I'm still running my old Fireball  because to upgrade again I'd have to junk my recordings. I know one day the whole thing will go belly up and I'll have to start again but I'm hoping someone will have worked out a way to allow me to do a full backup with recordings from two drives into one large drive by then  If you're starting from nothing I don't understand your reasoning for keeping an old small drive in the mix?

I can't help you directly - but why aren't you just using the original 40GB drive to create a backup and then create a working image on a single large drive?


----------



## mikerr (Jun 2, 2005)

ciper said:


> I would like to place a 512mb swap partition on the B drive and give it higher priority over the 512mb swap partition on the A drive for best performance (since database reads wont have to compete for swap access).


Nice idea but in practice the tivo really isn't being slowed down by its swap access in most things.

A 512MB cachecard hosts the whole database in its RAM, but its really only faster on:

Rearranging season passes using the tivo UI
Opening now-playing when you have 10+ pages of recordings

Also some people have upgraded the tivo RAM on the mainboard (reducing the need for swap) and didn't gain much difference in noticable GUI speed.
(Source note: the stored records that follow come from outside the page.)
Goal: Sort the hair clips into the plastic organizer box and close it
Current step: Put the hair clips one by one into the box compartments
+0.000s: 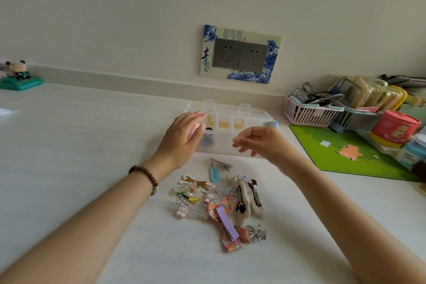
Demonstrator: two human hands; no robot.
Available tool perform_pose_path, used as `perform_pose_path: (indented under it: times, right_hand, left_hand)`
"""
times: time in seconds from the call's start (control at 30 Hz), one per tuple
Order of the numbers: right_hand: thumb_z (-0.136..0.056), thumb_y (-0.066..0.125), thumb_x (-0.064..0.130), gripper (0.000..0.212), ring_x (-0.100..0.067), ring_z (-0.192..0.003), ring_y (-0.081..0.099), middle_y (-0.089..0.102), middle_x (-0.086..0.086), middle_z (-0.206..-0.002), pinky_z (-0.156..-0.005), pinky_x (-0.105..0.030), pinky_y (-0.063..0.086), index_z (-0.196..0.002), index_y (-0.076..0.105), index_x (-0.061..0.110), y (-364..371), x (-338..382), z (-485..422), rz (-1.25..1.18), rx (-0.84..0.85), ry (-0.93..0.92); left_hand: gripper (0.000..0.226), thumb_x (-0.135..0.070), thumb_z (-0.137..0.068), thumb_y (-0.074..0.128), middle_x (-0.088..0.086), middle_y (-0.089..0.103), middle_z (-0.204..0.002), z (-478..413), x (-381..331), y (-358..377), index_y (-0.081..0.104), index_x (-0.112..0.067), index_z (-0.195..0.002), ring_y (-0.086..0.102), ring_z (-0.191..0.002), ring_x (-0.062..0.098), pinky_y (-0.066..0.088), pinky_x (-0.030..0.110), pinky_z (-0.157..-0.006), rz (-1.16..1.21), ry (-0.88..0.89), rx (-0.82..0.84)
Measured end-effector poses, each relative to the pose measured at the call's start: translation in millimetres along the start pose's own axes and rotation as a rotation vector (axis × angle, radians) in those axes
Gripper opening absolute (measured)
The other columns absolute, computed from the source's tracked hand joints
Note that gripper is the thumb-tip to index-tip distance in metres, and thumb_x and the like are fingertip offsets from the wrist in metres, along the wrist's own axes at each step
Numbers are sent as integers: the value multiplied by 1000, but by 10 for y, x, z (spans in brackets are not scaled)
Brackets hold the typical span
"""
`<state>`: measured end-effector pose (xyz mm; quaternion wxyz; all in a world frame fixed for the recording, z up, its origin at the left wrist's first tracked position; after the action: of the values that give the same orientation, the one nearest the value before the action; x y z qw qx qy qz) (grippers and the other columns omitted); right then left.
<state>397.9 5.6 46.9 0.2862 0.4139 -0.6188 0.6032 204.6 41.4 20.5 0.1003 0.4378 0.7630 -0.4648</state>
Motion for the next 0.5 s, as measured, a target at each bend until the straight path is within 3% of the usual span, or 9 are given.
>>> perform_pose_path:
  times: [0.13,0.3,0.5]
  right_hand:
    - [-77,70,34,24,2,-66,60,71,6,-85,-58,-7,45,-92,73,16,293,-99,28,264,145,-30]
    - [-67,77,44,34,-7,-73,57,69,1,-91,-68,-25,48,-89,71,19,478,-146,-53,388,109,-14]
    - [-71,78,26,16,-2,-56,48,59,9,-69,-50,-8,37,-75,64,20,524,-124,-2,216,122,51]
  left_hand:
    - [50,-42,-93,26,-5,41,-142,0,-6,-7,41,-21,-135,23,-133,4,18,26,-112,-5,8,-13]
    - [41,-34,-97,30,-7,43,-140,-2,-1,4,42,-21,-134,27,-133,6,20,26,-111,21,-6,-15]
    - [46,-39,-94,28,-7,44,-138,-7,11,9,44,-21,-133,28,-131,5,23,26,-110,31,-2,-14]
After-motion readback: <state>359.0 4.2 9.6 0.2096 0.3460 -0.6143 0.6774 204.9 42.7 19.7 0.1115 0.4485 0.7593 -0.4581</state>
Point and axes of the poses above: each hand's wrist, its own z-axis away from the middle knuckle, its own y-axis out of the palm, x = y × z, the point moved 5 cm from there along -z, towards the middle knuckle
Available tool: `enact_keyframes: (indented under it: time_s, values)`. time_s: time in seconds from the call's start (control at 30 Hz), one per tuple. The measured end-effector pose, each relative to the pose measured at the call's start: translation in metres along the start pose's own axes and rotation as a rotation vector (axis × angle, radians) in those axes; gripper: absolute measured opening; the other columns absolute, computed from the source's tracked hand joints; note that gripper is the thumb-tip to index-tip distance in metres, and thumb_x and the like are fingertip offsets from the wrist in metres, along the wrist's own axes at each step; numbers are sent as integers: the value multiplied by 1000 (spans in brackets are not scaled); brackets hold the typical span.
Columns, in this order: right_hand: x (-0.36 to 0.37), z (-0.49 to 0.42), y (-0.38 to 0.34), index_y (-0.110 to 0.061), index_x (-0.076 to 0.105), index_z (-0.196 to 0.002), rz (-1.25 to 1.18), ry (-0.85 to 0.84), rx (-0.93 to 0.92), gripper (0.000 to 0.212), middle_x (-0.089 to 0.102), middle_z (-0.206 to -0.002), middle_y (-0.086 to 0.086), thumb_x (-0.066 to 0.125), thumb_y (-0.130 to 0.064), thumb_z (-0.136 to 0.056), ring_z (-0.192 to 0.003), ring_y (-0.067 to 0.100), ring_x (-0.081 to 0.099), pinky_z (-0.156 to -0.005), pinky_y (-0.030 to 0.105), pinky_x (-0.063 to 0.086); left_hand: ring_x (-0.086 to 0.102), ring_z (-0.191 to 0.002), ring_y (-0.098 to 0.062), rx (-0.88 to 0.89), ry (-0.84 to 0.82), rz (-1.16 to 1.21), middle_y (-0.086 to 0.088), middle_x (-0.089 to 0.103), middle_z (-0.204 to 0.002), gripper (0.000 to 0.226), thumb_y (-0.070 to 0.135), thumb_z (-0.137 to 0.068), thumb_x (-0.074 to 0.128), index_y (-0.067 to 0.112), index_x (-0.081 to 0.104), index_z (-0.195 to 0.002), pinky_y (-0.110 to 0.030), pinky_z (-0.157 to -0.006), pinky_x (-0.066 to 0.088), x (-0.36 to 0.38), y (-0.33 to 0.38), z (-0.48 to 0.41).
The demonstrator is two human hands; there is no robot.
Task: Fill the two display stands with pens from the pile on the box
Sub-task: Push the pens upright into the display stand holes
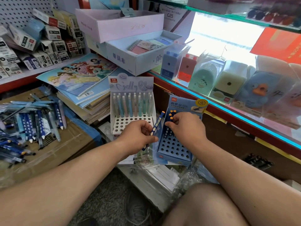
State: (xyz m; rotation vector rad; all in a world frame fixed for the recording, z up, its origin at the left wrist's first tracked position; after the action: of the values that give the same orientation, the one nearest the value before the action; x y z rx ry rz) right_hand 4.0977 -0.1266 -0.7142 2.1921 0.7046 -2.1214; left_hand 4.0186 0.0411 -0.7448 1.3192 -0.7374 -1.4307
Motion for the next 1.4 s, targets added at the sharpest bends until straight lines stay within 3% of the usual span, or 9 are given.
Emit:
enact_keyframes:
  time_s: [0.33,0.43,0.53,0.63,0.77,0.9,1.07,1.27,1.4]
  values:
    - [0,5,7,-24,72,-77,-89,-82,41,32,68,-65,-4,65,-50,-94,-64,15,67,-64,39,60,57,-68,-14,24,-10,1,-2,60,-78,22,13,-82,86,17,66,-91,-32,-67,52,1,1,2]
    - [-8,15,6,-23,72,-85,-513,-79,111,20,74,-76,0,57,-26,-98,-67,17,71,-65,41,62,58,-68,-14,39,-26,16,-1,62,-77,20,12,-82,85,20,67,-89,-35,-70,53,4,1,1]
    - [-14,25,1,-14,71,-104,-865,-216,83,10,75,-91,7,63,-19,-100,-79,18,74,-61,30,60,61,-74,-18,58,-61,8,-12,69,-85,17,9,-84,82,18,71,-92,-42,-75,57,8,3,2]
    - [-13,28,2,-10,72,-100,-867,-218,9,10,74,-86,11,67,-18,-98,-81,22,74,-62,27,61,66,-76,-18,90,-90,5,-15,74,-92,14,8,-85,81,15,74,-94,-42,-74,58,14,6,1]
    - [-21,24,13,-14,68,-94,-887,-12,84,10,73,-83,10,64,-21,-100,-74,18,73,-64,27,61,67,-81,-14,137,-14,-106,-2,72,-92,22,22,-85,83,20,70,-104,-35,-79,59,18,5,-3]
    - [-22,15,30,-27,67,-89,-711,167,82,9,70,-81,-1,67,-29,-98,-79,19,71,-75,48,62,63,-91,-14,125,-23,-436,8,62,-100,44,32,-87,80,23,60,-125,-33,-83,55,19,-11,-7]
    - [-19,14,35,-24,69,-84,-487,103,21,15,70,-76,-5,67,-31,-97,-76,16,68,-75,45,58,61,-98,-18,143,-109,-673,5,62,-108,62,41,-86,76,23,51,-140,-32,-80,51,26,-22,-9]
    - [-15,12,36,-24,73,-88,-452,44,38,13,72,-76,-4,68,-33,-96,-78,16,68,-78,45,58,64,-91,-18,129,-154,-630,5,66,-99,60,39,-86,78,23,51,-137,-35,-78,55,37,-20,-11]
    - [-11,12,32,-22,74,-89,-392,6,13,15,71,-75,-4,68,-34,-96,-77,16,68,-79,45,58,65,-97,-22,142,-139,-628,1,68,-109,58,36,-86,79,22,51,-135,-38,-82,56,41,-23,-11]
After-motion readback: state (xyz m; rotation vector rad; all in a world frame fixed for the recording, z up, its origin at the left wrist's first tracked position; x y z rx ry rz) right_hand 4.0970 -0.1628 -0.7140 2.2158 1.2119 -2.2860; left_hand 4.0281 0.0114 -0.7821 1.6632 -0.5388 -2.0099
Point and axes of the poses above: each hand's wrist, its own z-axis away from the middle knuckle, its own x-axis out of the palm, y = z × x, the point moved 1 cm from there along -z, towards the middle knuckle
The only reason to use two drives is if you want the extra capaity they afford - .e.g. 2x 400GB drives


----------



## ciper (Nov 4, 2004)

I already got a 700MB version 1 swap working on the B drive but the rest of the drive wasn't being used for recordings.



mikerr said:


> Nice idea but in practice the tivo really isn't being slowed down by its swap access in most things.
> Also some people have upgraded the tivo RAM on the mainboard (reducing the need for swap) and didn't gain much difference in noticable GUI speed.
> 
> The only reason to use two drives is if you want the extra capaity they afford - .e.g. 2x 400GB drives


Before my recent A drive crash I had 360gb of recordings and it was excruciatingly slow much of the time. I also plan to upgrade the ram once the system is stable and my ultra fine tip soldering tip comes in. Any suggestion on how to increase the speed? I already have a 512MB cachecard.



AMc said:


> I can't help you directly - but why aren't you just using the original 40GB drive to create a backup and then create a working image on a single large drive?


I wasnt clear in my first post. The 40gb drive is the source of a virgin image which will (has already) been placed on a 500gb A drive and a 200gb B drive.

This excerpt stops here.